Task objective :: Please set down each line of the data again, unchanged.

Dataset extract ::
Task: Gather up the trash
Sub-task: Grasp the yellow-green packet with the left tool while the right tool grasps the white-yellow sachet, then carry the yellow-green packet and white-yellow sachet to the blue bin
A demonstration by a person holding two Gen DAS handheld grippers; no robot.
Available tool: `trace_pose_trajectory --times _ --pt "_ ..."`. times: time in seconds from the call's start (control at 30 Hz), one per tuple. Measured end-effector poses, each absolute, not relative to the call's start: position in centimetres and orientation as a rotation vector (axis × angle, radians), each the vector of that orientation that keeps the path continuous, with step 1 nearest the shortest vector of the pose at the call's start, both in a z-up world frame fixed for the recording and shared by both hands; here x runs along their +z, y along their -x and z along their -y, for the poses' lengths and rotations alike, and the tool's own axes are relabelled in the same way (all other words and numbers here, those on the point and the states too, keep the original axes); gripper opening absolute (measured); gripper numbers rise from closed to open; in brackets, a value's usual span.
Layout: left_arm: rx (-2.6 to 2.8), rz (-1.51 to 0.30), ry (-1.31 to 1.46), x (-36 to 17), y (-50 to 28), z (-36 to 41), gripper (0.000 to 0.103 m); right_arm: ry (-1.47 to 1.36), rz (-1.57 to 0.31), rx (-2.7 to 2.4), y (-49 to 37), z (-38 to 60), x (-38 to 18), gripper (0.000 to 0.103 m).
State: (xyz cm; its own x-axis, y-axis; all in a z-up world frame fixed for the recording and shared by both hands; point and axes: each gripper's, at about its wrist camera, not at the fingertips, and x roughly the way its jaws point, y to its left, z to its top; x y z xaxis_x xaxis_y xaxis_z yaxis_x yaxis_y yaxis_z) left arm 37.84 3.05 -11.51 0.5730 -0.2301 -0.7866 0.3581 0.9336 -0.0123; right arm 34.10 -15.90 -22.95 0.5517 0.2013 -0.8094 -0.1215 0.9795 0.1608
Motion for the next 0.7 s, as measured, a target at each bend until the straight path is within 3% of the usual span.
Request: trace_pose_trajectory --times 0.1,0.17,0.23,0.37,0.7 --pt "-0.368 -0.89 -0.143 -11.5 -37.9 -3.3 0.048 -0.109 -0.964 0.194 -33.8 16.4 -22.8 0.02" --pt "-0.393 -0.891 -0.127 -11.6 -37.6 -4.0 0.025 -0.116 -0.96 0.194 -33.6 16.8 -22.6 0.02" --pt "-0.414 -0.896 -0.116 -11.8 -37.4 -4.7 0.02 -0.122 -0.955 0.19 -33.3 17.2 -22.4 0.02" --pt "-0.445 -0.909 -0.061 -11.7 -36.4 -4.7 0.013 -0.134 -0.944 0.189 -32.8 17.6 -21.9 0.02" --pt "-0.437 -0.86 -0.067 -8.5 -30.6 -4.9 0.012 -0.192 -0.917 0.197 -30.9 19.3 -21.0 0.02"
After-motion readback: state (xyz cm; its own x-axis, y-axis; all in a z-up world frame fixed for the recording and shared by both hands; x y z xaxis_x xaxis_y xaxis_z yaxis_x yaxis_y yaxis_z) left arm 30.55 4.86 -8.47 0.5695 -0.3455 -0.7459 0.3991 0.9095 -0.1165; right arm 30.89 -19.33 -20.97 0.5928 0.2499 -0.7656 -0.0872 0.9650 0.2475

The answer ::
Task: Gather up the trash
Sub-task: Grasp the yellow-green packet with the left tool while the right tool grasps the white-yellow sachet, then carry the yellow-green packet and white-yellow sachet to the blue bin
A demonstration by a person holding two Gen DAS handheld grippers; no robot.
Available tool: `trace_pose_trajectory --times _ --pt "_ ..."`. times: time in seconds from the call's start (control at 30 Hz), one per tuple. Measured end-effector poses, each absolute, not relative to the call's start: position in centimetres and orientation as a rotation vector (axis × angle, radians), each the vector of that orientation that keeps the path continuous, with step 1 nearest the shortest vector of the pose at the call's start, both in a z-up world frame fixed for the recording and shared by both hands; here x runs along their +z, y along their -x and z along their -y, for the poses' lengths and rotations alike, and the tool's own axes are relabelled in the same way (all other words and numbers here, those on the point and the states too, keep the original axes); gripper opening absolute (measured); gripper numbers rise from closed to open; in brackets, a value's usual span.
Layout: left_arm: rx (-2.6 to 2.8), rz (-1.51 to 0.30), ry (-1.31 to 1.46), x (-36 to 17), y (-50 to 28), z (-36 to 41), gripper (0.000 to 0.103 m); right_arm: ry (-1.47 to 1.36), rz (-1.57 to 0.31), rx (-2.7 to 2.4), y (-49 to 37), z (-38 to 60), x (-38 to 18), gripper (0.000 to 0.103 m).
State: (xyz cm; its own x-axis, y-axis; all in a z-up world frame fixed for the recording and shared by both hands; point and axes: each gripper's, at about its wrist camera, not at the fingertips, and x roughly the way its jaws point, y to its left, z to its top; x y z xaxis_x xaxis_y xaxis_z yaxis_x yaxis_y yaxis_z) left arm 37.84 3.05 -11.51 0.5730 -0.2301 -0.7866 0.3581 0.9336 -0.0123; right arm 34.10 -15.90 -22.95 0.5517 0.2013 -0.8094 -0.1215 0.9795 0.1608
Motion for the next 0.7 s, as measured, a target at each bend until the straight path is within 3% of the usual span.
Request: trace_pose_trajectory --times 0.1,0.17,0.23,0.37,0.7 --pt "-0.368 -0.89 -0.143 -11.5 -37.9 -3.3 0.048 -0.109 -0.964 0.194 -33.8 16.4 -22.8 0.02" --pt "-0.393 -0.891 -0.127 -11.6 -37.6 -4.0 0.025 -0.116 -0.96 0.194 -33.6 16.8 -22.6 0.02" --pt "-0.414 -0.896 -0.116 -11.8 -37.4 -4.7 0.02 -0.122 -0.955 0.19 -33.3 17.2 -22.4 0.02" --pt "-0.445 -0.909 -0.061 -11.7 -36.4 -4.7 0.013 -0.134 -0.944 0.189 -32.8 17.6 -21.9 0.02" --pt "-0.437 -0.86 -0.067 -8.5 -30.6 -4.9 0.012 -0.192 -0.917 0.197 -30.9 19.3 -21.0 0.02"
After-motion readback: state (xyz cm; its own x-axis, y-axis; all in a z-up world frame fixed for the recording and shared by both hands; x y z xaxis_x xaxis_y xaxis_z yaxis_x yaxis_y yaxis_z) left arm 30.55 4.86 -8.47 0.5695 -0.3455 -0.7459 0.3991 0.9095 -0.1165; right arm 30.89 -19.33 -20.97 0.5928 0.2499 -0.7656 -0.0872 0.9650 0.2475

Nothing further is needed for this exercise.